The task: Filter these entries so that only lines with the word "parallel" remain.

Recorded data:
_ _ _ _

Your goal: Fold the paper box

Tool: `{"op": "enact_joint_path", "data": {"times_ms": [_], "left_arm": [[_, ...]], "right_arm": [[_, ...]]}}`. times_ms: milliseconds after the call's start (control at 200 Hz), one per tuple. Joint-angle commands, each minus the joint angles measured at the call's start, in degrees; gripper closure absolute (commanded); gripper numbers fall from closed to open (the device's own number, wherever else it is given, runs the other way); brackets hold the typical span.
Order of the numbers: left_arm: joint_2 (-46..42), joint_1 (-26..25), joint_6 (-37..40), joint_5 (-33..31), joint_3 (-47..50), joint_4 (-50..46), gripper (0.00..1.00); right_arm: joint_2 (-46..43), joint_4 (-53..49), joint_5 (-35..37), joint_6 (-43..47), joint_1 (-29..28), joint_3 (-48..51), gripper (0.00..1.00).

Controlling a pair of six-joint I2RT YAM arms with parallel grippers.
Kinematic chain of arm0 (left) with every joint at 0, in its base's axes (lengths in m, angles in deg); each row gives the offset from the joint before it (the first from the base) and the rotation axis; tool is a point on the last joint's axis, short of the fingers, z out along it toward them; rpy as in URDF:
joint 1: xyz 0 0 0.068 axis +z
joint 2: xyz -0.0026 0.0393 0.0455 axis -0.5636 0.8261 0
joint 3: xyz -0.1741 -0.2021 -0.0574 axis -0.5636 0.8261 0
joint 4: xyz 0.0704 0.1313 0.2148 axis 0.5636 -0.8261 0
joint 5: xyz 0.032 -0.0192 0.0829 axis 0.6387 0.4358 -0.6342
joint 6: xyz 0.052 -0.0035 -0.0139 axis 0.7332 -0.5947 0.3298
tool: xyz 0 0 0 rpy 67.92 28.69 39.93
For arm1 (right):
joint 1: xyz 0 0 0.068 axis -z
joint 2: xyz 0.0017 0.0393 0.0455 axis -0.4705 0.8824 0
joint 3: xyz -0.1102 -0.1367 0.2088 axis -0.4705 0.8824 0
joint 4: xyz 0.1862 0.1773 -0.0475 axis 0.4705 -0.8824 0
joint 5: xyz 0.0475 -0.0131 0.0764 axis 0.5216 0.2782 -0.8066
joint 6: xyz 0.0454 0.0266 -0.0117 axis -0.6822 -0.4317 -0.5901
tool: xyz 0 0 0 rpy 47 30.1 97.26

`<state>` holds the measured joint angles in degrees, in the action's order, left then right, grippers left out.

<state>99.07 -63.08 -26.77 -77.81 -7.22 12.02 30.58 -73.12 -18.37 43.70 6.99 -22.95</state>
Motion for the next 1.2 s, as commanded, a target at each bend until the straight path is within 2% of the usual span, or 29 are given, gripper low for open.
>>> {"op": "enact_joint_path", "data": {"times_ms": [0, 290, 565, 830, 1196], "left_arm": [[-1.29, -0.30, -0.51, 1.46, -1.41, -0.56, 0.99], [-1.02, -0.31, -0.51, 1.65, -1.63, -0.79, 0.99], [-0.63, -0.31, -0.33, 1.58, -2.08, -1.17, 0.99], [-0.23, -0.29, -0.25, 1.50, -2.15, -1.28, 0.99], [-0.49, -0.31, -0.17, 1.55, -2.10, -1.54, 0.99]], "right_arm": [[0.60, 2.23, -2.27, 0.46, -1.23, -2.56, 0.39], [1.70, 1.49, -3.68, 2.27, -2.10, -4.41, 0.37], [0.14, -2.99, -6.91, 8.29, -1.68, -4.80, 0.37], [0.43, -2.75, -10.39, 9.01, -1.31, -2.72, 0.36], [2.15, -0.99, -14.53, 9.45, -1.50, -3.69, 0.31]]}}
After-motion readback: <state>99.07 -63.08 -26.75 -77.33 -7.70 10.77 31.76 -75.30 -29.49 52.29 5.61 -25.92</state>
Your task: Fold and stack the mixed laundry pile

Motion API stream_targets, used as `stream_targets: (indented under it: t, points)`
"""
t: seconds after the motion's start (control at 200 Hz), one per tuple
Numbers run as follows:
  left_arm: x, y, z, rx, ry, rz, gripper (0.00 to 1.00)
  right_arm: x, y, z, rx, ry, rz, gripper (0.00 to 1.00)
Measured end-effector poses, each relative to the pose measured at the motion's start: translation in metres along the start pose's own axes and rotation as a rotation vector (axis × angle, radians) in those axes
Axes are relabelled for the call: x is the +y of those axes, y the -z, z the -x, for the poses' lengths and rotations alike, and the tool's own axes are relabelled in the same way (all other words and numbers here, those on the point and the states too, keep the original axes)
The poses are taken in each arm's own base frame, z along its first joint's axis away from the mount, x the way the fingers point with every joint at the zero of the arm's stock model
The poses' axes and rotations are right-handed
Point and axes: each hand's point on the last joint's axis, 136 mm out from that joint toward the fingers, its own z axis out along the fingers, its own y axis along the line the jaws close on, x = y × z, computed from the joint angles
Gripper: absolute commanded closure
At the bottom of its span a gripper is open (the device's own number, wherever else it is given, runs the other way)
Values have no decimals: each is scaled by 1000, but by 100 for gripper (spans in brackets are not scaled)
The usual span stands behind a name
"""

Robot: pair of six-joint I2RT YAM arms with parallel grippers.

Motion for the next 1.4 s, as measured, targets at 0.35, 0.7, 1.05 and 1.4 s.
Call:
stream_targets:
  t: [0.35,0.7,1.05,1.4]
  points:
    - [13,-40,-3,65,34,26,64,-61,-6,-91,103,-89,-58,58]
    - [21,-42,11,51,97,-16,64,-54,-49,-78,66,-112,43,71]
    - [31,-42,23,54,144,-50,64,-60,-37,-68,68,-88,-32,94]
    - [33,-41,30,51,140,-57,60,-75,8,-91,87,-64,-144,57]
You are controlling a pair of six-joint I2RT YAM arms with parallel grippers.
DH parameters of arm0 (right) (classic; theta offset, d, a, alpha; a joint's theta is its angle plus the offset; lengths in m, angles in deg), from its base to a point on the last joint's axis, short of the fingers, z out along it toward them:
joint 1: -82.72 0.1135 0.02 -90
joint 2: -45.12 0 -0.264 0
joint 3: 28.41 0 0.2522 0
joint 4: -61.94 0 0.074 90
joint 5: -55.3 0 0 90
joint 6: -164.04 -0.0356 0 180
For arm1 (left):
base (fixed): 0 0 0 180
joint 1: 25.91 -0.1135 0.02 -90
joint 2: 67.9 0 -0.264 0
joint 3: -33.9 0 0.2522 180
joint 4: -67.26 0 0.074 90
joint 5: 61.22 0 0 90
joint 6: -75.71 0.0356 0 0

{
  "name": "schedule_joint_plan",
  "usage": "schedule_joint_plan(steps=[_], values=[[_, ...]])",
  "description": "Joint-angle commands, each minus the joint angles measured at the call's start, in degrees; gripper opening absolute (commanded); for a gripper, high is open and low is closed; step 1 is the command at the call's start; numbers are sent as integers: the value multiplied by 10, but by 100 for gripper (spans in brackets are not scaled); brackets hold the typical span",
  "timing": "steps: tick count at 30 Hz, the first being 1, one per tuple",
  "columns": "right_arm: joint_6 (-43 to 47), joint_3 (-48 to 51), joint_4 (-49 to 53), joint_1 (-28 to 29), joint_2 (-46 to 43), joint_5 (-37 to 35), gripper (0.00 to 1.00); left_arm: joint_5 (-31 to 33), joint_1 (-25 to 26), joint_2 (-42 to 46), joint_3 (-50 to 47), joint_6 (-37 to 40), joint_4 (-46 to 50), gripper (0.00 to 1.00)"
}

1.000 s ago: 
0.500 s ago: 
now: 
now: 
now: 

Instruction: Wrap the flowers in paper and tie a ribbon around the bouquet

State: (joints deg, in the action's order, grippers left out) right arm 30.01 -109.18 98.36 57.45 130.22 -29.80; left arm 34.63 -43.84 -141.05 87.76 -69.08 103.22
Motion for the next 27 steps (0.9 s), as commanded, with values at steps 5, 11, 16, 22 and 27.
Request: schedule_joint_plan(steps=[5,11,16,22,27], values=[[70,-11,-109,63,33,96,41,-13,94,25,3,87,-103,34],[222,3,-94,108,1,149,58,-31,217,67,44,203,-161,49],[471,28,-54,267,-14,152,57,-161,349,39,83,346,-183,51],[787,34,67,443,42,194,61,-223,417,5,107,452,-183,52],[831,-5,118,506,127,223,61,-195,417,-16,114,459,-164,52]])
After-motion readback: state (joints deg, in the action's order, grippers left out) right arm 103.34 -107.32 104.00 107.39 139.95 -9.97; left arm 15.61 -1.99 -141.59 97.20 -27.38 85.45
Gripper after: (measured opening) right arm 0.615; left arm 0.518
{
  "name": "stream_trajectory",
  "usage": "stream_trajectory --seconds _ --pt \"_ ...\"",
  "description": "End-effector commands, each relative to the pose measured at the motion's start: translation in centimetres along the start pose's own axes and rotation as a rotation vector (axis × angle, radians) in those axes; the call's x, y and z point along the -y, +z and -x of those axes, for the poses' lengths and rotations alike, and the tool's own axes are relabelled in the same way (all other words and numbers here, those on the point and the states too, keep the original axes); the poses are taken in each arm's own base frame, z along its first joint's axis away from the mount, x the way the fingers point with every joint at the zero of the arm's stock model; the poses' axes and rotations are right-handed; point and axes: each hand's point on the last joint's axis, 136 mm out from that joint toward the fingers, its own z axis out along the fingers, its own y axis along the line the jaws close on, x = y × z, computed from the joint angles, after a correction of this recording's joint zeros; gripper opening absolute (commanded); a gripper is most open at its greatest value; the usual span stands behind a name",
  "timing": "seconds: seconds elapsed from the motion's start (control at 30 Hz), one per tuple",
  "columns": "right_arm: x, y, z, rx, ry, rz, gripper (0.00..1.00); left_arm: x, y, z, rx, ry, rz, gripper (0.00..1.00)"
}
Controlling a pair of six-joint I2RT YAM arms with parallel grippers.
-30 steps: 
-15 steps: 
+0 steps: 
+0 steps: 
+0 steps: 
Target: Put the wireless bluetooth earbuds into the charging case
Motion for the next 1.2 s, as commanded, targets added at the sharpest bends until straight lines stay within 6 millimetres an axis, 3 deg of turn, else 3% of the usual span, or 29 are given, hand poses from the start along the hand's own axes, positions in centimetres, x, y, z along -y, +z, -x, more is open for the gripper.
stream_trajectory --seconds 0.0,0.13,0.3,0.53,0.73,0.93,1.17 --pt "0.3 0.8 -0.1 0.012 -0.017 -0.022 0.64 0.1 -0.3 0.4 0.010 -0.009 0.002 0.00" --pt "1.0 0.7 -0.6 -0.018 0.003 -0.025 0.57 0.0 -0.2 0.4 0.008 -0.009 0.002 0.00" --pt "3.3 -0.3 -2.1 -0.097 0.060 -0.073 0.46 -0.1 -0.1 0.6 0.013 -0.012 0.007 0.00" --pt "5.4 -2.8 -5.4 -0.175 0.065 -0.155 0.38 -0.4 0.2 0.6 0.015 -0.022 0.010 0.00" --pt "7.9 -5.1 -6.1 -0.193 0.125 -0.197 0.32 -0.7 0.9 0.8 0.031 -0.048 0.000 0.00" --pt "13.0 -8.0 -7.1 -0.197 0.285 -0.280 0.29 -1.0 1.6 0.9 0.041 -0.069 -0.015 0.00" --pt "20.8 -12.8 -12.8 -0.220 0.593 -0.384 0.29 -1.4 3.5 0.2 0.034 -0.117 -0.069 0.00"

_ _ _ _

Task response:
Controlling a pair of six-joint I2RT YAM arms with parallel grippers.
Robot: pair of six-joint I2RT YAM arms with parallel grippers.
You are controlling a pair of six-joint I2RT YAM arms with parallel grippers.
Controlling a pair of six-joint I2RT YAM arms with parallel grippers.

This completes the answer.